Look through the data below and, wherever a line carries the word "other", please copy that line.

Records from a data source
* * *

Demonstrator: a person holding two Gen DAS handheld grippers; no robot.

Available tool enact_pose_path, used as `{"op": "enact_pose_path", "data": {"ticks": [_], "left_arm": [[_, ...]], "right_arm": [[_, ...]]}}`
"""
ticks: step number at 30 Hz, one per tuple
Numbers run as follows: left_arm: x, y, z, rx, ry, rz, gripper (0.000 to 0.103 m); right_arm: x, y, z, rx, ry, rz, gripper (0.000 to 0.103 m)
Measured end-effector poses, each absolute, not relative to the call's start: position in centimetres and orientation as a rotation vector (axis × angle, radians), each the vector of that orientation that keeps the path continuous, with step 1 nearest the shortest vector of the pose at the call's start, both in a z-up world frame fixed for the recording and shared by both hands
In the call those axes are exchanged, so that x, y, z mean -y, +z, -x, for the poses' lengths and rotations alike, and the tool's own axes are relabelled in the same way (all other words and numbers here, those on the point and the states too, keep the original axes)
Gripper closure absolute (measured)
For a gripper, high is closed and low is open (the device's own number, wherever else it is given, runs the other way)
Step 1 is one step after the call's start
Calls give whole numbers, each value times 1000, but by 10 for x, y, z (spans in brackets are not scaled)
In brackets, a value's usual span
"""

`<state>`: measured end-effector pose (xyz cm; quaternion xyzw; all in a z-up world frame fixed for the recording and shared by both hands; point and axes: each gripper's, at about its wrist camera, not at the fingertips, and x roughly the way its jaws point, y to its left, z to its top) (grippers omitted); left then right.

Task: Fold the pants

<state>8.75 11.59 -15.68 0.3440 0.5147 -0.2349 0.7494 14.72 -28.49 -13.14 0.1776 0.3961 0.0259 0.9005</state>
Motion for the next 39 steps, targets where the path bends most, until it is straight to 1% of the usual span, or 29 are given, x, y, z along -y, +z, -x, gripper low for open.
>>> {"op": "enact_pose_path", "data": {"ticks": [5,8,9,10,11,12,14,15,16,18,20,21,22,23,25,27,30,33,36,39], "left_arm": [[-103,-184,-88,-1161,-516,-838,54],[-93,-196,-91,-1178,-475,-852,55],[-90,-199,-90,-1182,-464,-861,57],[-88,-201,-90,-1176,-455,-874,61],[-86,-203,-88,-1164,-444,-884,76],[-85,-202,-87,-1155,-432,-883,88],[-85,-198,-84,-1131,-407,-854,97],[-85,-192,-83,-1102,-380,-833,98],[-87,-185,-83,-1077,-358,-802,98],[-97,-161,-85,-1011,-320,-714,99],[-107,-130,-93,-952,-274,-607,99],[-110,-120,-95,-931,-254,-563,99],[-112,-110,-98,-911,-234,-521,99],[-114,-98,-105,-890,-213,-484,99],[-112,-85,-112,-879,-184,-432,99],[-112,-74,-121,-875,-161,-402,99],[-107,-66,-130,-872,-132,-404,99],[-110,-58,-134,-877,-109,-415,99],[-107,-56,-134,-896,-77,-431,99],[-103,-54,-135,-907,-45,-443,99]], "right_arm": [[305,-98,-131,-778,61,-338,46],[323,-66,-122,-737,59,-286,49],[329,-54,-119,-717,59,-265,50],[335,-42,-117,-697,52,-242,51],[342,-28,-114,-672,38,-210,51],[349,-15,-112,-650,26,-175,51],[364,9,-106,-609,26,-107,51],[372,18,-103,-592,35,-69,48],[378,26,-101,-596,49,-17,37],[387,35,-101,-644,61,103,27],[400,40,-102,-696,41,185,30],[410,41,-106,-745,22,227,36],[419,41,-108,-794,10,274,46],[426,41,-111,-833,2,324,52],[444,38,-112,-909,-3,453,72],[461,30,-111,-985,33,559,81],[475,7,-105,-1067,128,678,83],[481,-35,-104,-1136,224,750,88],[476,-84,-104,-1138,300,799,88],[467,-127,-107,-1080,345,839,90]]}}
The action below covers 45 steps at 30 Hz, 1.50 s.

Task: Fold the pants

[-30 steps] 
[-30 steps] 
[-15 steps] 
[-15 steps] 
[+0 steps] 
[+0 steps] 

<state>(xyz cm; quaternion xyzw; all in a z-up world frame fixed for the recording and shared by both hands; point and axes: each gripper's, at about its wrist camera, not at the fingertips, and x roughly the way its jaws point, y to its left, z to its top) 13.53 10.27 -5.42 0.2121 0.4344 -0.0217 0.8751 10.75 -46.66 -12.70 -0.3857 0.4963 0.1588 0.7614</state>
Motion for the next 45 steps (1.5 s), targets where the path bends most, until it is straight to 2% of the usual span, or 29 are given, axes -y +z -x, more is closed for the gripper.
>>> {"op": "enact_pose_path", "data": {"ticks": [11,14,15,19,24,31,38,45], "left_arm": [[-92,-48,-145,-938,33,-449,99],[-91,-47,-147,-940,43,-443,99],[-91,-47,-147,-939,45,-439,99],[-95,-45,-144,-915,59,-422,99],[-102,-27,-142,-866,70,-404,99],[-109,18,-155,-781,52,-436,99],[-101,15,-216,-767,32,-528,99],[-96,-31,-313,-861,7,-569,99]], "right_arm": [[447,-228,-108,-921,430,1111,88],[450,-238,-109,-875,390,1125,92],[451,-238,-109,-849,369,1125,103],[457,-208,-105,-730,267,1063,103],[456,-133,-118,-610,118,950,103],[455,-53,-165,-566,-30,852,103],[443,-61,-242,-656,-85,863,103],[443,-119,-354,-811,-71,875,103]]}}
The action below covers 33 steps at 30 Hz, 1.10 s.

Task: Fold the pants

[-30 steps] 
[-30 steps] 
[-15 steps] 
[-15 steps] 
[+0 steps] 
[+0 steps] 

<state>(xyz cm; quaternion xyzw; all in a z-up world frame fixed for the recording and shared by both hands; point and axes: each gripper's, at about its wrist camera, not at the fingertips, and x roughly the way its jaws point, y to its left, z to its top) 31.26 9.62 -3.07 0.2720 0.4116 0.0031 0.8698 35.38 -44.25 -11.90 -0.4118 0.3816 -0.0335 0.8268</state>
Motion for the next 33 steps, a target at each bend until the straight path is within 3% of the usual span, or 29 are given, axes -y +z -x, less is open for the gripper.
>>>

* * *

ANSWER TO THE PROBLEM:
In the call those axes are exchanged, so that x, y, z mean -y, +z, -x, for the poses' lengths and rotations alike, and the tool's own axes are relabelled in the same way (all other words and numbers here, those on the point and the states too, keep the original axes)
For a gripper, high is closed and low is open (the device's own number, wherever else it is given, runs the other way)

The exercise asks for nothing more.